The ad said, “Fill up now. Pay later.”
“We have been working with Chevron since 2021, so this is not new and has no connection to the current global geopolitical situation,” Klarna said in a statement.
Still, it’s one more financial strategy consumers are using to deal with rising gas prices. As of March 22, the national average price of gas was $4.24 a gallon, according to AAA. A year ago, the average was $2.88. In some states, the per-gallon price is over $5. In California, the average price was $5.87 with some stations charging more than $6.
Prices have been going up for so many things — housing, food, used cars — but the jump in the cost of gas was significant, up by 6.6 percent in February, according to the Bureau of Labor Statistics.
Payment plans have become the way millions of Americans get by financially. Credit usage is how many people make ends meet. Nearly 40 percent of current cardholders are carrying a balance on their cards, according to the latest credit card market report from the American Bankers Association.

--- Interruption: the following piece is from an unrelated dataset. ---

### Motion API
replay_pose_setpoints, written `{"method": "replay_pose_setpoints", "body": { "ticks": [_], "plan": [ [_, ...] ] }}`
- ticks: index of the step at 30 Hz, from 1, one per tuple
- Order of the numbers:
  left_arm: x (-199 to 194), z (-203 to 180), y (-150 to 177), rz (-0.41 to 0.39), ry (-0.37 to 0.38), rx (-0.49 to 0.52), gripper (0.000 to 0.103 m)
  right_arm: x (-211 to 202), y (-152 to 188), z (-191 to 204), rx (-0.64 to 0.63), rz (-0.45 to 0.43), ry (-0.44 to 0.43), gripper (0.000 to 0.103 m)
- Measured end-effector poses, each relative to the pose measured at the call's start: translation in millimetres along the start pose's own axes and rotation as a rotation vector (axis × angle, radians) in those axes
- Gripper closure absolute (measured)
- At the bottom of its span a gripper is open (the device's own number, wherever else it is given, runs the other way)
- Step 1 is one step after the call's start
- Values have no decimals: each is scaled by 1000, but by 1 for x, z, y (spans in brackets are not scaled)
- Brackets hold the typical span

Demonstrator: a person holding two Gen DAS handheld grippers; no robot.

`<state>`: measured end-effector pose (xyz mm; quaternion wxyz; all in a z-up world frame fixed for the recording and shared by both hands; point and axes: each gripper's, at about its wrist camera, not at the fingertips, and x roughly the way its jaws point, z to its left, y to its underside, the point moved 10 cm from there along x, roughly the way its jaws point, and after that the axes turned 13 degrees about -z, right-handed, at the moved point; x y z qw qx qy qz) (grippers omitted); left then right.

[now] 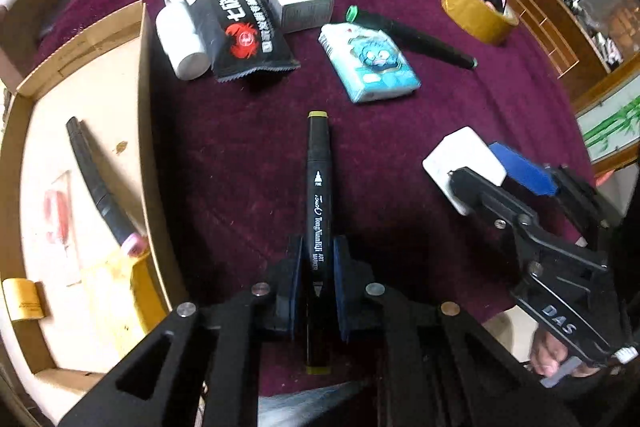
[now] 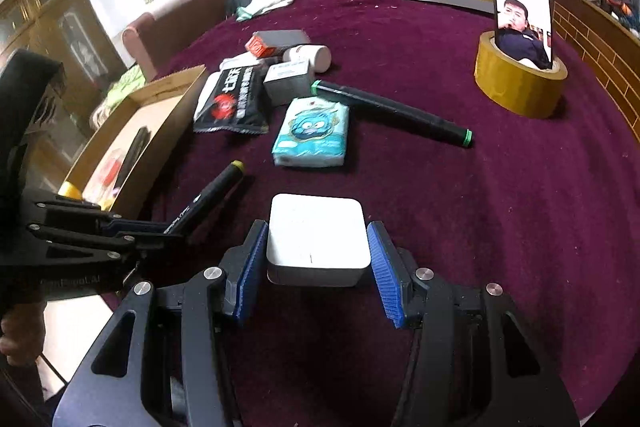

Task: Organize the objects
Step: 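Carry the charger and marker into the tray and open both tools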

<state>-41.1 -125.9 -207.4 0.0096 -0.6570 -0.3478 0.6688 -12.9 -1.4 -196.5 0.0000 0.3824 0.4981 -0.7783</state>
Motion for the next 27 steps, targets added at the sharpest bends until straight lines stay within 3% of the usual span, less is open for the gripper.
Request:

But filling up a gas tank on an installment plan just seems too desperate. Groceries, gas, these are things you should pay with cash or a debit card. That’s what I teach.
Then I had to check myself.
What would I do if money were so tight that I couldn’t afford gas to get to the job I needed to keep a roof over my head and food on the table?
If you’ve got a well-paying job, high gas prices are a pain but manageable. Despite your griping, you could eat out less or downgrade your vacation plans. You can slow down, make sure your tires are inflated correctly, or combine driving trips around town. You can absorb the increase.
A year ago, I could fill the tank of my 2006 Honda Odyssey for about $40. When I gassed up last week, I gulped when the pump stopped at $84.35. It was like a pinch. It hurt, but the injury wasn’t dire.
For those living on the financial edge, the gas price jumps are frightening because there’s no cushion in their budget, no places to cut. This is the type of situation that turns people to payday loan operations with fees that equate to triple-digit interest rates. These short-term loans often keep folks trapped in a cycle of debt.
So, how bad is a buy now, pay later installment agreement for gas?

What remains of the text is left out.